DATA UNDER STUDY:

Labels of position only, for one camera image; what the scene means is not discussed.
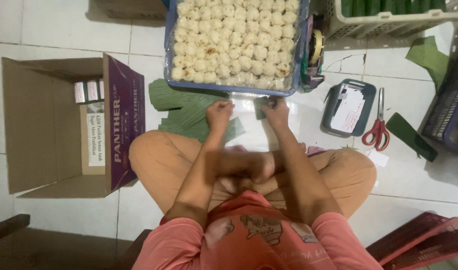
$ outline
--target white plastic crate
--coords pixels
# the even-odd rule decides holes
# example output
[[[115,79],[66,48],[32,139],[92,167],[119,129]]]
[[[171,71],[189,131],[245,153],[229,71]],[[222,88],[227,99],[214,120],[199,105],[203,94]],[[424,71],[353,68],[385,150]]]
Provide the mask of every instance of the white plastic crate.
[[[432,9],[424,14],[393,15],[380,12],[376,16],[346,18],[341,13],[341,0],[325,0],[326,31],[329,39],[342,37],[374,38],[383,34],[408,37],[449,21],[458,21],[458,0],[446,0],[447,12]]]

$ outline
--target tan pants
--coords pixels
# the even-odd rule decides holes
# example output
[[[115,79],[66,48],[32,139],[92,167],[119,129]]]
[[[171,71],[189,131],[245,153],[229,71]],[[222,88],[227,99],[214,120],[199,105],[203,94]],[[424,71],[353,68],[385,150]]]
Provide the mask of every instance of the tan pants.
[[[197,139],[157,130],[140,135],[131,144],[129,159],[132,169],[164,214],[172,207],[200,148]],[[328,150],[309,157],[309,160],[319,170],[345,217],[349,218],[374,186],[374,164],[351,149]],[[253,189],[264,195],[274,207],[284,210],[284,192],[288,185],[288,177],[282,172]],[[232,197],[233,194],[217,182],[209,210]]]

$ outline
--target pink t-shirt
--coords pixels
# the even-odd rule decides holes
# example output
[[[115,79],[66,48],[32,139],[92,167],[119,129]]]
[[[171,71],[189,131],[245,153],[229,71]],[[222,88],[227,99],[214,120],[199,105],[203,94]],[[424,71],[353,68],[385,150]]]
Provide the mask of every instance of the pink t-shirt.
[[[157,227],[133,269],[382,269],[342,215],[322,214],[311,228],[253,191],[221,204],[207,224],[204,231],[190,218],[175,218]]]

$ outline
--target blurred hands
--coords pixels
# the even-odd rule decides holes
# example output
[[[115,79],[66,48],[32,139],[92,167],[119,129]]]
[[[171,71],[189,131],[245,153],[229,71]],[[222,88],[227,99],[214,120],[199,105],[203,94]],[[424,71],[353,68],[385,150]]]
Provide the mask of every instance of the blurred hands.
[[[229,116],[234,108],[232,100],[215,101],[205,110],[205,116],[209,125],[209,132],[223,135],[229,124]]]
[[[280,96],[270,96],[269,106],[261,106],[262,111],[266,114],[269,125],[277,132],[281,129],[288,128],[289,107],[284,98]]]

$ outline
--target scissors handle
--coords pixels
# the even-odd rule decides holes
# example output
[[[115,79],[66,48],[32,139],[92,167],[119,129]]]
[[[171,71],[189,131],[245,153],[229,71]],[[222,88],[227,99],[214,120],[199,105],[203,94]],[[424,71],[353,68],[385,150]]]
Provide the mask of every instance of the scissors handle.
[[[372,135],[372,139],[370,142],[367,141],[367,137],[369,135]],[[384,144],[381,145],[382,142],[382,136],[384,135]],[[376,119],[374,121],[374,126],[371,128],[370,131],[366,132],[363,135],[363,144],[365,145],[374,145],[374,148],[376,151],[382,151],[388,147],[389,144],[389,132],[386,130],[386,126],[384,121],[380,121],[379,119]]]

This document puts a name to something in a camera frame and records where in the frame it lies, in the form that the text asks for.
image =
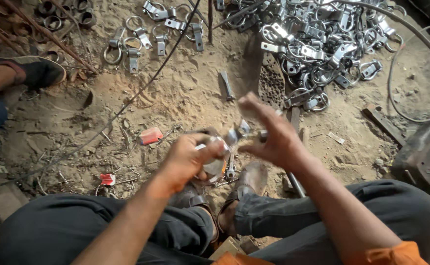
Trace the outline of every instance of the dark trousers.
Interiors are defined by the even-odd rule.
[[[423,259],[430,260],[430,196],[394,180],[347,188],[402,240],[415,241]],[[36,199],[0,226],[0,265],[68,265],[124,205],[123,200],[68,194]],[[235,226],[241,235],[283,238],[250,256],[275,264],[341,264],[309,198],[248,194],[236,207]],[[197,255],[211,234],[210,216],[200,208],[167,207],[138,264],[210,264]]]

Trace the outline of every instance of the wrench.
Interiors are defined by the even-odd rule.
[[[230,166],[226,171],[226,177],[228,177],[228,179],[233,179],[235,177],[235,169],[233,168],[234,165],[235,165],[235,152],[232,151],[230,155]]]
[[[230,83],[228,82],[228,75],[226,74],[226,71],[220,71],[220,75],[223,78],[223,81],[225,81],[225,88],[226,88],[226,101],[233,101],[235,97],[231,94],[231,87]]]

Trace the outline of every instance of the hand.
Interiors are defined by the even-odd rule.
[[[240,108],[255,112],[269,132],[265,144],[242,146],[238,151],[251,153],[294,174],[303,171],[312,155],[303,146],[295,128],[252,92],[239,99],[238,103]]]
[[[210,141],[211,136],[204,133],[186,134],[177,140],[164,159],[159,168],[157,176],[169,193],[181,191],[185,184],[197,173],[203,172],[202,165],[205,161],[216,158],[222,150],[224,142],[220,140]],[[205,148],[196,150],[198,144],[204,143]],[[200,179],[205,180],[206,174],[198,174]]]

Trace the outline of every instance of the dirt floor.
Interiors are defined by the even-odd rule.
[[[115,29],[123,25],[130,15],[140,15],[148,29],[152,29],[154,22],[143,14],[143,2],[94,1],[97,25],[91,30],[82,30],[82,34],[92,54],[92,65],[98,68],[99,75],[87,73],[87,80],[80,77],[75,81],[67,80],[40,94],[22,93],[24,88],[20,87],[8,94],[9,120],[0,128],[0,165],[6,166],[10,177],[45,166],[86,142],[153,76],[166,58],[157,56],[154,48],[141,50],[140,69],[136,75],[100,59]],[[168,7],[184,2],[165,1],[164,4]],[[207,2],[202,1],[200,10],[205,16],[207,9]],[[215,22],[222,18],[222,13],[215,11]],[[416,25],[410,17],[407,20]],[[393,22],[390,25],[404,39],[412,35],[400,25]],[[205,31],[203,52],[197,52],[193,42],[182,40],[155,82],[112,123],[110,129],[104,131],[110,141],[102,135],[97,136],[67,160],[24,181],[21,184],[23,191],[31,199],[60,191],[95,195],[100,173],[114,172],[117,183],[136,180],[100,187],[98,195],[128,199],[159,167],[171,142],[185,131],[214,126],[224,134],[239,123],[242,117],[237,103],[225,100],[218,72],[228,72],[236,98],[248,91],[257,91],[252,66],[244,57],[245,47],[254,33],[239,34],[236,30],[219,28],[213,34],[214,43],[209,45]],[[69,39],[68,43],[83,56],[75,30]],[[176,39],[177,36],[170,36],[167,51],[171,50]],[[23,47],[29,52],[29,45]],[[38,45],[39,49],[43,47],[44,44]],[[0,54],[4,52],[8,52],[7,49],[1,48]],[[405,137],[413,135],[417,129],[417,125],[400,118],[387,102],[386,83],[392,56],[393,53],[385,49],[366,56],[361,62],[377,59],[384,66],[375,79],[360,81],[346,90],[332,83],[326,87],[330,108],[301,116],[300,127],[308,127],[310,131],[308,150],[345,185],[382,178],[385,172],[379,172],[374,165],[376,159],[384,160],[385,166],[390,165],[398,151],[397,145],[364,117],[361,110],[366,105],[382,106],[383,114]],[[412,117],[427,117],[430,115],[430,51],[418,38],[414,38],[407,43],[398,62],[392,86],[394,93],[400,95],[399,107]],[[66,58],[65,64],[77,65],[70,57]],[[93,101],[83,109],[90,92]],[[253,136],[262,129],[255,121],[248,122],[254,128]],[[169,135],[156,145],[141,145],[138,133],[155,126],[164,135]],[[344,144],[330,138],[329,132],[345,139]],[[250,155],[240,154],[236,167],[241,169],[253,160],[255,158]],[[282,191],[284,171],[272,165],[268,167],[265,195],[273,198],[289,196]],[[207,187],[205,193],[218,210],[233,186]],[[258,244],[262,247],[271,241],[260,239]]]

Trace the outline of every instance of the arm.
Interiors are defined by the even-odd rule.
[[[223,148],[222,142],[211,142],[195,150],[200,142],[209,141],[205,134],[184,135],[171,147],[163,165],[110,225],[89,244],[72,265],[134,265],[153,232],[169,198]]]
[[[295,129],[252,93],[239,100],[269,131],[265,145],[240,148],[295,174],[318,208],[342,260],[359,252],[399,245],[400,238],[310,154]]]

WHAT IS EXPECTED: Across the whole listing above, tally each line where the string "image" occurs, and give the number and nothing more.

EXERCISE ANSWER: 2